§ How to complete this task: Copy out the data line by line exactly, from its start to the line bearing "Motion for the", inclusive.

= = = = = = =

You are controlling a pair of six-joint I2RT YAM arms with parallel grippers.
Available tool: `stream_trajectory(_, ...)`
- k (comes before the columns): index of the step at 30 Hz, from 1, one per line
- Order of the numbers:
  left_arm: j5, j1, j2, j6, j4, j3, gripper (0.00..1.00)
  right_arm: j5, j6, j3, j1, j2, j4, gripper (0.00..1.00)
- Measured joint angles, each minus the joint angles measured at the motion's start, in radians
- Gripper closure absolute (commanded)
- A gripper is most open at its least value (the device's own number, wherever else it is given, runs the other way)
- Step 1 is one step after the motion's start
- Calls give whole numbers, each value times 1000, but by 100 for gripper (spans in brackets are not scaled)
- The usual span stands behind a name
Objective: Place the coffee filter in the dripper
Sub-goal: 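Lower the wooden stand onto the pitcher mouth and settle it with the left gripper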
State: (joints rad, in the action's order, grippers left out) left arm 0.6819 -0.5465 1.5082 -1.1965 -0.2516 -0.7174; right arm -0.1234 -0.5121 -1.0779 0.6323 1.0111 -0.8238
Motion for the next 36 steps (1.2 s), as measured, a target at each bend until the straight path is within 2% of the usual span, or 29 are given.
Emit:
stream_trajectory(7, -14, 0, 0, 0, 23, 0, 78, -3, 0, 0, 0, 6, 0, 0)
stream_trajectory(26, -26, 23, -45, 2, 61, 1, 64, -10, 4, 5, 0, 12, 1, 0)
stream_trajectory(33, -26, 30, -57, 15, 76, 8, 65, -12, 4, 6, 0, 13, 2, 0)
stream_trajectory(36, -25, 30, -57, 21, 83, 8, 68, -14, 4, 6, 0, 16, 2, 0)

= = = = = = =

§ Answer box:
You are controlling a pair of six-joint I2RT YAM arms with parallel grippers.
Available tool: `stream_trajectory(_, ...)`
- k (comes before the columns): index of the step at 30 Hz, from 1, one per line
- Order of the numbers:
  left_arm: j5, j1, j2, j6, j4, j3, gripper (0.00..1.00)
  right_arm: j5, j6, j3, j1, j2, j4, gripper (0.00..1.00)
- Measured joint angles, each minus the joint angles measured at the motion's start, in radians
- Gripper closure absolute (commanded)
- A gripper is most open at its least value (the device's own number, wherever else it is given, runs the other way)
- Step 1 is one step after the motion's start
- Calls give whole numbers, each value times 1000, but by 100 for gripper (spans in brackets are not scaled)
- The usual span stands behind a name
Objective: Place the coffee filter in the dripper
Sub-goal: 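Lower the wooden stand onto the pitcher mouth and settle it with the left gripper
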State: (joints rad, in the action's order, grippers left out) left arm 0.6819 -0.5465 1.5082 -1.1965 -0.2516 -0.7174; right arm -0.1234 -0.5121 -1.0779 0.6323 1.0111 -0.8238
Motion for the next 36 steps (1.2 s), as measured, a target at each bend until the straight path is within 2% of the usual span, or 29 are given.

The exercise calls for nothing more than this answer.